World Health Innovation Summit CEO Gareth Presch visits St Anna CCRI
Sharing knowledge about childhood cancer with United Nations´ “Sustainable Development Goals (SDG) Cities”
We were very pleased to welcome Gareth Presch to St. Anna CCRI recently. Gareth is founder and CEO of the World Health Innovation Summit (https://whis.world/) and health care strategist with long lasting experience working in public, private and voluntary healthcare settings. A very stimulating tour of our institute by our leading expert on solid tumors, Heinrich Kovar, was followed by an open discussion on possible points of collaboration.
Besides other responsibilities – Gareth´s visit to St. Anna CCRI was mainly on behalf of United Nations Global Sustainability Index Institute as their SDG3 Health expert on SDG-Cities (https://www.ungsii.org https://www.sdg-cities.org/ ): SDG stands for sustainable development goals and this platform helps cities in low and middle income countries develop and improve quality of life.
“On the UN SDGs – SDG3 Good Health & Wellbeing – children’s cancer is one of our focus areas and we would be interested in exploring opportunities to work with St. Anna CCRI and collaborate with some of the Cities – (e.g. Kinshasa, Brasov, Sikkim),” explained Gareth.
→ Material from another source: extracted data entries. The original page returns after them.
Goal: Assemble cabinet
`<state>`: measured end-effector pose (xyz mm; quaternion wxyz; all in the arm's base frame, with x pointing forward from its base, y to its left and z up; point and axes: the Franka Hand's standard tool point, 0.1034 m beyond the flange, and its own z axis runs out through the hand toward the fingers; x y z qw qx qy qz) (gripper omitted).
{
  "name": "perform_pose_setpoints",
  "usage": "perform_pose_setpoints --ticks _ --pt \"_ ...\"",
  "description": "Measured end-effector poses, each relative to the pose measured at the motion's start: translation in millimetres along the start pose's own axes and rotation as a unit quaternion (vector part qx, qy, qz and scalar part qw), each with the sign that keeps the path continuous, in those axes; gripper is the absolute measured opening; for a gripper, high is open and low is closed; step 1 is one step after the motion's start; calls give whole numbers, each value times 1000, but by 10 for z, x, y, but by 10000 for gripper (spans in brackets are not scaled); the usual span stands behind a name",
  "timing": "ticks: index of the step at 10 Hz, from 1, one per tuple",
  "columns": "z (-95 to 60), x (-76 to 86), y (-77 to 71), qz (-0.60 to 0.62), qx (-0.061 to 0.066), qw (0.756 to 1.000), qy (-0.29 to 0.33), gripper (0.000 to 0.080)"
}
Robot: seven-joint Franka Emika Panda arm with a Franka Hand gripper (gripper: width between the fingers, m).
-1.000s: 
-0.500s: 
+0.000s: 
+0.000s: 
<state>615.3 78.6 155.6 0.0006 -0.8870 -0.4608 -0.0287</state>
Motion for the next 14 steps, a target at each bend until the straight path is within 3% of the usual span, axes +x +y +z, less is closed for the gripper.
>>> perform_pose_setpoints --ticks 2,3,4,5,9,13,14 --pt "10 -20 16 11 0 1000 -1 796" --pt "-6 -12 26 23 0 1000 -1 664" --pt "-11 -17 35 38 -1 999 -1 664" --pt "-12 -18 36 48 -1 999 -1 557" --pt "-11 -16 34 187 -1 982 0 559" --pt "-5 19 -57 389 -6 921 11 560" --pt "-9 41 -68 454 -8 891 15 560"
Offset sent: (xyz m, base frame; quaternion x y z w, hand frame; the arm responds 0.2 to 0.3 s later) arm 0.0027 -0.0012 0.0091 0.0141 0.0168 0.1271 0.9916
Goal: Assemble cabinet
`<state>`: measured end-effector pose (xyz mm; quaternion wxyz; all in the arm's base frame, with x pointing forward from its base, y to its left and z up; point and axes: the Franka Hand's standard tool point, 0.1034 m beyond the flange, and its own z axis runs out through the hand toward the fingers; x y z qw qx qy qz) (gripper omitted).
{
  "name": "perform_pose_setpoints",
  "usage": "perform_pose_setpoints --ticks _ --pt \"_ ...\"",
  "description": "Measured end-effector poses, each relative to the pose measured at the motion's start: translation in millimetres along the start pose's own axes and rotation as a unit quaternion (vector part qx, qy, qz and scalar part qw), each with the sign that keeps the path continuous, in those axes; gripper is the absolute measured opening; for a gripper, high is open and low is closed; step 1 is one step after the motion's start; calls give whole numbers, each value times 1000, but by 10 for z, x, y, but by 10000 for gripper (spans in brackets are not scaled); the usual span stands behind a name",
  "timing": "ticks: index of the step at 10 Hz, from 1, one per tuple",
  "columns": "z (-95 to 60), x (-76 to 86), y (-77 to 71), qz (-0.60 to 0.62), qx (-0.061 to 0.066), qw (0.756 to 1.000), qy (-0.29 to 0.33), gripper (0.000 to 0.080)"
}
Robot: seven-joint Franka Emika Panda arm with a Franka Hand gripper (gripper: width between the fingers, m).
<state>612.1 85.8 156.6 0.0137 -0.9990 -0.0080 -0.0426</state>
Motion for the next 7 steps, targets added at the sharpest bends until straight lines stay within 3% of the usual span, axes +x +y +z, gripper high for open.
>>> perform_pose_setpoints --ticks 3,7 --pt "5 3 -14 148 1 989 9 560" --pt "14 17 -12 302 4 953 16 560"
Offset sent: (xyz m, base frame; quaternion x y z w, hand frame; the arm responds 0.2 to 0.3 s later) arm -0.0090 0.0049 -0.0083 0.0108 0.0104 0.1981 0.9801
Günter Koch, President at Humboldt Cosmos Multiversity & GRASPnetwork & ExC-Board Member of World Capital Institute, who took on the role of Austrian host, added: “Gareth has advised and been a member of a number of successful charity fundraising events in the past and continues to support charitable causes locally, nationally and internationally. We came together through a common affiliation with an organization called The New Club of Paris, of which I was one of three co-initiators in 2005, the mission of which was and is to set agendas in knowledge politics and policies. I think it will be of high interest to find out, if and how St. Anna CCRI can take advantage of Gareth´s activities, and, vice versa, Gareth will learn about St. Anna CCRI’s endeavors to manage promising R&D in the field of childhood cancer.”